The Giant of Tourmalet (Le Géant du Tourmalet), frequently nicknamed Octave in honor of Octave Lapize, the first rider to cross the Col du Tourmalet in the Tour in 1910, is a monumental sculpture created by Jean-Bernard Métais and installed for part of the year at the Col du Tourmalet in France. It represents a rider "in a dance".

== Description ==
The sculpture was created by French artist Jean-Bernard Métais. It initially formed part of the much larger sculpture La Grande Boucle (the Great Loop). La Grande Boucle was created by Métais in 1995–1996 and is displayed at a rest stop on the French A64 freeway. It depicts the Tour de France in the French Pyrenees. In June 1999, The Giant of Tourmalet was spun off and installed for the first time on the Col du Tourmalet.

The Géant du Tourmalet is made of iron, is 3 m tall, 2.40 m long, and weighs 350 kg.

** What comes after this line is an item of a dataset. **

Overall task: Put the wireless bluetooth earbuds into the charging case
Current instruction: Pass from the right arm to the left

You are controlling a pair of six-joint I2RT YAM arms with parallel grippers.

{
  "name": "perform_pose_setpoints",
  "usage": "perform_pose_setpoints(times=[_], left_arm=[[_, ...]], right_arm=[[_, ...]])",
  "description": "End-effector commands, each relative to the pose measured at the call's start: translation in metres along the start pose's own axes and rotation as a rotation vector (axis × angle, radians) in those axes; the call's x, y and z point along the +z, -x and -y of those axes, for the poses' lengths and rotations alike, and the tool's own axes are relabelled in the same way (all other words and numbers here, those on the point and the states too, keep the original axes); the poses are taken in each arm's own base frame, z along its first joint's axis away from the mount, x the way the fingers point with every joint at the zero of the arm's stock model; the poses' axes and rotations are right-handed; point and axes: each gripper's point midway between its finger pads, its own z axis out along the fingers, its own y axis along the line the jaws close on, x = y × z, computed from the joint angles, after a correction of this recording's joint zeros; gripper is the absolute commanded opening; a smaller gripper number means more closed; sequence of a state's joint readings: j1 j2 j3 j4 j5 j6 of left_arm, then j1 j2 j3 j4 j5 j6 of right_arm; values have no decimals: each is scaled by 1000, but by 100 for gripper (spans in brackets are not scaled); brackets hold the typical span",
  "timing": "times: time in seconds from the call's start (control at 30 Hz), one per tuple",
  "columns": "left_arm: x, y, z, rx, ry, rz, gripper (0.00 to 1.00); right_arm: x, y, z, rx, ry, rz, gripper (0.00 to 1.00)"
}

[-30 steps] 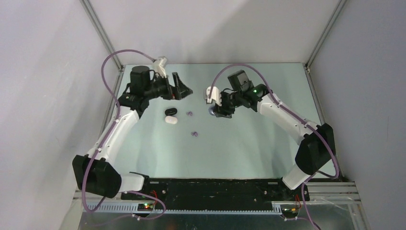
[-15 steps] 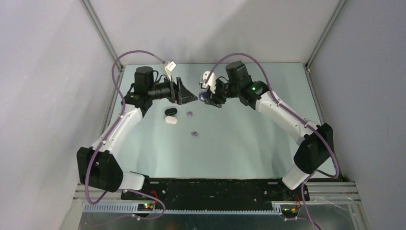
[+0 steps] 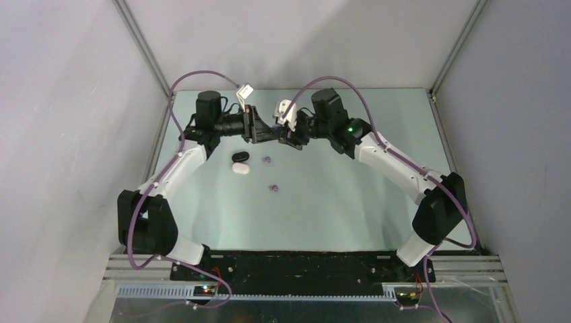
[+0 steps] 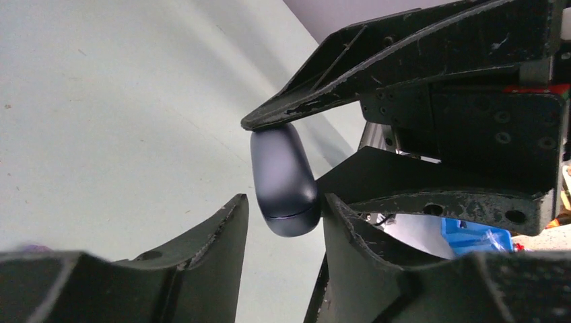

The sculpture is displayed only in the summer season at the top of the Col du Tourmalet. This mountain pass is located at 2115 meters above sea level and is in the middle of a ski resort in the winter season. Therefore, in winter, to protect it from the weather and to avoid accidents, the sculpture is moved to the village of Gerde, located in the valley near Bagnères-de-Bigorre, where it is displayed. Every first Saturday in June, the Montée du Géant (Ascent of the Giant) folk festival is held, during which the sculpture is driven back up to the top of the pass on an open truck. This truck is accompanied in a sort of procession by over a thousand[6] cyclists. Once at the top of the pass, The Giant of Tourmalet is then ceremoniously mounted in its summer location.